– Ecole Emancipée : Peux-tu nous décrire l’activité du MRAP dans les combats actuels contre le racisme et pour les droits humains ?
Le MRAP se réclame d’un antiracisme de proximité. Son action est centrée sur l’activité de ses quelque 80 comités locaux. Ils ont une large autonomie, donc leurs priorités ne sont pas forcément les mêmes, en fonction de leurs choix ou de leurs forces. Ce combat comporte de nombreux aspects. Promoteur de la loi de 1972 contre le racisme, le MRAP a une activité juridique pour soutenir les victimes de racisme ou de discrimination et poursuivre celles et ceux qui répandent ou pratiquent la haine. Mais le véritable travail de fond, qui peut influencer l’avenir de la société, c’est l’action éducative, surtout auprès de la jeunesse, partout où elle construit sa vision de la société, à l’école, dans les centres sociaux, à la PJJ, etc… La seconde partie de notre acronyme, l’Amitié entre les Peuples, désigne la solidarité internationale, celle des peuples, base indispensable du monde que nous voulons, qui trouve une application concrète dans la question des migrants.
– EE : Comment le MRAP, qui insiste sur son universalisme, se situe-t-il entre un antiracisme républicain qui oublierait les oppressions néocoloniales, ici et maintenant, et les tenants d’un antiracisme politique qui en font la base de la lutte ?
Le MRAP s’affirme en effet universaliste. Cela signifie d’abord que le racisme est indivisible, quels que soient les victimes et les auteurs. Il ne saurait y avoir de hiérarchisation entre des formes de racisme importantes, mineures, voire excusables. Il n’est pas pour autant question d’en faire une abstraction. Le racisme est divers dans ses formes, ses causes, ses manifestations, selon les sociétés et les moments historiques. Chaque forme doit être analysée et traitée concrètement dans sa complexité. Or certaines bonnes volontés antiracistes sont trop simplistes et mécaniques. Tu évoques par exemple le débat sur la question de « la république ». Cet idéal, né avec les Lumières et la Révolution française, est le projet d’une société composée de citoyens libres et égaux. Il a ensuite connu, comme toutes les utopies (le socialisme par exemple) sa « république réelle », avec sa boucherie de 14-18, sa répression du mouvement ouvrier, et bien sûr le colonialisme. Le MRAP est l’héritier de ceux qui ont combattu cette horreur historique qui pèse encore lourdement sur la société française. Elle est la cause de certaines formes du racisme actuel et sa dénonciation est un axe important de notre travail. Ce qui fait débat avec certain-es, c’est le refus de s’enfermer dans un seul aspect du phénomène raciste. L’héritage colonial ne saurait définir la globalité de ce phénomène, par exemple l’antisémitisme ou le rejet (qui reste le plus important) des Roms. Il ne saurait non plus expliquer la prégnance du racisme dans des pays sans passé colonialiste, comme la Hongrie ou la Pologne. L’universalisme du MRAP essaie d’inclure et dépasser les mobilisations sur un segment particulier de la discrimination et du racisme, lesquelles courent le risque d’une compréhension partielle de la réalité et d’une fragilisation des solidarités. On pourrait faire le rapprochement avec un phénomène familier dans le syndicalisme : le corporatisme. Oui, nous sommes toutes et tous des enfants d’immigré-es !

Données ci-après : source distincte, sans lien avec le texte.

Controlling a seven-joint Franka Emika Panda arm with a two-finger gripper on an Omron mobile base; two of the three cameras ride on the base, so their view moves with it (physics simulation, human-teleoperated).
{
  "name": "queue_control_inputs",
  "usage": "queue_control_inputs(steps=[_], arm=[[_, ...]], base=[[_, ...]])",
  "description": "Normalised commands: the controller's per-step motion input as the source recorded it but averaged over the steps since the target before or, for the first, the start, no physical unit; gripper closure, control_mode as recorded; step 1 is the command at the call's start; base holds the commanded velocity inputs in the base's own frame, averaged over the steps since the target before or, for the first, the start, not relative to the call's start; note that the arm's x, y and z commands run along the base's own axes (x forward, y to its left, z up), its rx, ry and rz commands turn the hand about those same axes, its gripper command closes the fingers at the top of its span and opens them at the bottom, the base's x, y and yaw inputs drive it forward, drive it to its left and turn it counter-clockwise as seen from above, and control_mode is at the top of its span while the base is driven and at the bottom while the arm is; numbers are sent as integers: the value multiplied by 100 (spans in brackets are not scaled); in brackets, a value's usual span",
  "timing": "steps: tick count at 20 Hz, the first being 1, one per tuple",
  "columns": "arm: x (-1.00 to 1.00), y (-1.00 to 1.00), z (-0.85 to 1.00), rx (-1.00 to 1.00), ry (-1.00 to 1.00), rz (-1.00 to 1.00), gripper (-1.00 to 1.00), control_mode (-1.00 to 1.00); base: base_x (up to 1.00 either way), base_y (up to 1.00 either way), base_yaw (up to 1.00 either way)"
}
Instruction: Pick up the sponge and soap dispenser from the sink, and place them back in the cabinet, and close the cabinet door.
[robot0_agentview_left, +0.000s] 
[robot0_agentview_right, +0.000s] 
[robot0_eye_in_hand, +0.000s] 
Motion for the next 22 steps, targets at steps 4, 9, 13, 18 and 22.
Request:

– EE : Pour s’opposer à la chasse aux migrant-es, aux montées du nationalisme et des extrêmes droites… Quelles initiatives afin de démultiplier et rendre visibles les résistances ?
La question des migrant-es est essentielle. D’abord parce qu’elle est un des grands drames actuels, avec ses milliers de morts et ses immenses souffrances. Ensuite parce qu’elle témoigne d’une vraie crise : pas celle des migrant-es, mais celle des pays d’accueil, à l’échelle mondiale. Une crise politique telle qu’un phénomène qui est objectivement, numériquement peu important, peut être manipulé au point de hanter les peuples et de déboucher sur les pires dérives. Plus généralement, on observe une poussée de nationalisme, ce qui relève de la même démarche : rejet de l’autre comme responsable de tout ce qui ne va pas, repli de chaque peuple sur lui-même. Mais tu as raison d’évoquer aussi les résistances. Il y a un vrai mouvement citoyen de solidarité avec les migrant-es, au-delà des forces organisées. Nous nous y impliquons et saisissons aussi toutes les occasions de démolir les peurs et les mensonges sur cette question. Ce qui est en jeu, c’est l’avenir d’un monde uni et fraternel fondé sur la liberté de circulation, conforme à notre conception des droits humains.
Propos recueillis par Bruno Dufour.
Jean-François Quantin, dans sa vie professionnelle d’actif, était enseignant et syndiqué à la FSU où il a siégé longtemps pour l’EE au Bureau national.